Cell In[17], line 9, in lorentz_factor(v, c)
      7 def lorentz_factor(v, c=299_792_458):
      8     if v > c:
----> 9         raise LightSpeedBound(f"The current velocity {v} cannot exceed the speed of light")
     10     return 1 / (1 - v**2/c**2) ** 0.5

LightSpeedBound: The current velocity 300000000 cannot exceed the speed of light

Note

Currently Python supports type hinting at the moment of defining new functions. Although these are only type hints and not enforced automatically by the compiler as is the case in other languages, being explicit about the input and output types helps having a more readable code:

def division(numerator:float, denominator:float) -> float:
    return numerator / demoninator

And with these type hints in place, tools like mypy can be used to provide actual checking of your codebase, bringing some of the benefits of static type systems to the dynamic world of Python.

2.3. Unit Tests¶

In previous section we were discussing about the importance of writting clean and modular code. Having small functions that perfom very specific tasks help us to desing pipelines for testing those small units of code. That is the purpose of unit tests, to individually test the functions in our code.

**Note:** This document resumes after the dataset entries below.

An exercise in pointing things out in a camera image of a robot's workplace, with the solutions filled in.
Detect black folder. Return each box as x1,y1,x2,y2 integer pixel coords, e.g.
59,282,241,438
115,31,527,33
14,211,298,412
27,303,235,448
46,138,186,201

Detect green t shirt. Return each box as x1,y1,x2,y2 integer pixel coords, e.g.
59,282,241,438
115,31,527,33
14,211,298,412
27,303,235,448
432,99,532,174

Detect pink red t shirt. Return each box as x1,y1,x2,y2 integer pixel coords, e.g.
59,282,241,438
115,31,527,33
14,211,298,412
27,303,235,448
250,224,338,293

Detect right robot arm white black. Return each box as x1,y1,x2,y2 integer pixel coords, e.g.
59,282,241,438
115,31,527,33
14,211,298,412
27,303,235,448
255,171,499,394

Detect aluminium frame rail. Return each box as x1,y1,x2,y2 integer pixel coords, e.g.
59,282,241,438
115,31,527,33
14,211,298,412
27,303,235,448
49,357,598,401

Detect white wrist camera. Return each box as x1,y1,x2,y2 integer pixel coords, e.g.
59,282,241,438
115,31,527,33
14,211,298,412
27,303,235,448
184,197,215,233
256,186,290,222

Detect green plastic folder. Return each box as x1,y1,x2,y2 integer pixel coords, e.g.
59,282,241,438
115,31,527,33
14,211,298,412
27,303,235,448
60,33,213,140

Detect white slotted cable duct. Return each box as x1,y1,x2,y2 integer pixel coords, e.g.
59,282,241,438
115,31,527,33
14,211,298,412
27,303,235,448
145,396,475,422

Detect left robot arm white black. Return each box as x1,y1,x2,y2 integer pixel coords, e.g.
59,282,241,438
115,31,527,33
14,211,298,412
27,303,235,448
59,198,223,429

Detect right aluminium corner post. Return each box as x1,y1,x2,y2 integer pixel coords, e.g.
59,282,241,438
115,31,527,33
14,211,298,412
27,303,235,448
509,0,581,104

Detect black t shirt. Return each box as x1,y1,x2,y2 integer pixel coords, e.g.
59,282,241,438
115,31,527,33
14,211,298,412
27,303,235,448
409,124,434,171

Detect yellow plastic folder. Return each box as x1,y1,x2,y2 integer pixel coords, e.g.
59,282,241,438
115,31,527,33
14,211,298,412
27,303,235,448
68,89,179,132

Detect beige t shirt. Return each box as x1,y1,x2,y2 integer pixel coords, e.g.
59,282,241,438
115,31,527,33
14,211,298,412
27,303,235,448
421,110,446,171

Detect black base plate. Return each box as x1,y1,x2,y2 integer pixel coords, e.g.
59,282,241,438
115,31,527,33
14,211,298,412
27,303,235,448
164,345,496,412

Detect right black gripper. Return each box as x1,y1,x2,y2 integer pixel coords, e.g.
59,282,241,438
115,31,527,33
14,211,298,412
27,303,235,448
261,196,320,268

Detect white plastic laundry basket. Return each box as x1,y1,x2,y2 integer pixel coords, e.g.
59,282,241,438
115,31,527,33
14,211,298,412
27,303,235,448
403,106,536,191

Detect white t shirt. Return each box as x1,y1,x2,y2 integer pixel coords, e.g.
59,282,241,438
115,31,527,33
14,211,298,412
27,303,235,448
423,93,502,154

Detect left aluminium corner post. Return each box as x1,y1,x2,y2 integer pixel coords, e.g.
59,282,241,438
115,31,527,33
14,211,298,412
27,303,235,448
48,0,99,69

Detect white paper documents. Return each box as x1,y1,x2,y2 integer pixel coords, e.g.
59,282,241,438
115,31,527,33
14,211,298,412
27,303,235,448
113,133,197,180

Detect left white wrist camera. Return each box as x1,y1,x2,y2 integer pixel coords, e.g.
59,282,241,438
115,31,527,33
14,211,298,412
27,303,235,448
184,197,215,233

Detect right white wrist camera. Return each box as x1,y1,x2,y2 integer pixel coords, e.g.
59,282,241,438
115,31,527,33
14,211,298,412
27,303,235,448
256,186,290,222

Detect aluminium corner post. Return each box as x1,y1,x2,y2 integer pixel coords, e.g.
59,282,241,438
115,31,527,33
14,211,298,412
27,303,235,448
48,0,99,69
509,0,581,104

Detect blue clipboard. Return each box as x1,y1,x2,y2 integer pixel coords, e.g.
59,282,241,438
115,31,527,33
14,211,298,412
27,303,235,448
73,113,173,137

The way of writing unit tests consist in defining function that will return an assert statement testing whenever the output matches the true answer.

import numpy as np

def division(numerator, denominator):
    if denominator == pytest.approx(0.0):
        raise ZeroDivisionError(f"You cannot divide by {denominator=}")
    return numerator / denominator

def test_float_division():
    assert np.isclose(division(2.0,0.5), 4.0)

test_float_division()

The next step is to scalate this! Having more than one test for function that can evaluate different cases (eg, different types) and then extent to all the functions in your code. For example, for the division function we probably want to add a test that fix the expected behaviour when dividing by zero. Surprisingly, we can assert that the output of a funcition is an Error itself:

import pytest

def test_division_by_zero():
    with pytest.raises(ZeroDivisionError):
        division(numerator=10.0, denominator=0.0)

test_division_by_zero()

2.4. Integration tests¶

As their name indicate, integration tests are the responsible of evaluating how multiple units of code work together, instead of individually. For example, it is easy to see how a simple code that has the division function can fail, even when each unit has being tested independnely.

In general, any test that involves more than one function is called an integration test. Let’s see the following example that uses inheritance classes in Python.

class Person:
    
    def __init__(self, name, age):
        self.name = name
        self.age = age
        
    def birthday(self):
        self.age += 1
        
    def append_lastname(self, lastname):
        self.name += " " + lastname
        
class Student(Person):
    
    def __init__(self, name, age, major):
        super().__init__(name, age)
        self.major = major
        self.grades = {}
        
    def add_grade(self, course, grade):
        self.grades[course] = grade

def test_student():
    
    subject = Student("Facu", 28, "Statistics")
    subject.birthday()
    subject.add_grade("Stat 159", "A+")
    assert subject.age == 29 and subject.grades["Stat 159"] == "A+"
    
test_student()

2.5. Regression tests¶

Regression tests try to fix in time the expected behaviour of certain piece of code. This is particularry useful when we don’t know what the true output of a piece of code is, but we want to ensure the stability of the code. In a sense, we want to be sure that as we make changes we don’t break or change the code that, in principle, was working before.

Another example of a regression test happens after we found and fix a bug in our code. After detecting an error, we may want to include a test for this so we are sure that the bug doesn’t reapear in the future.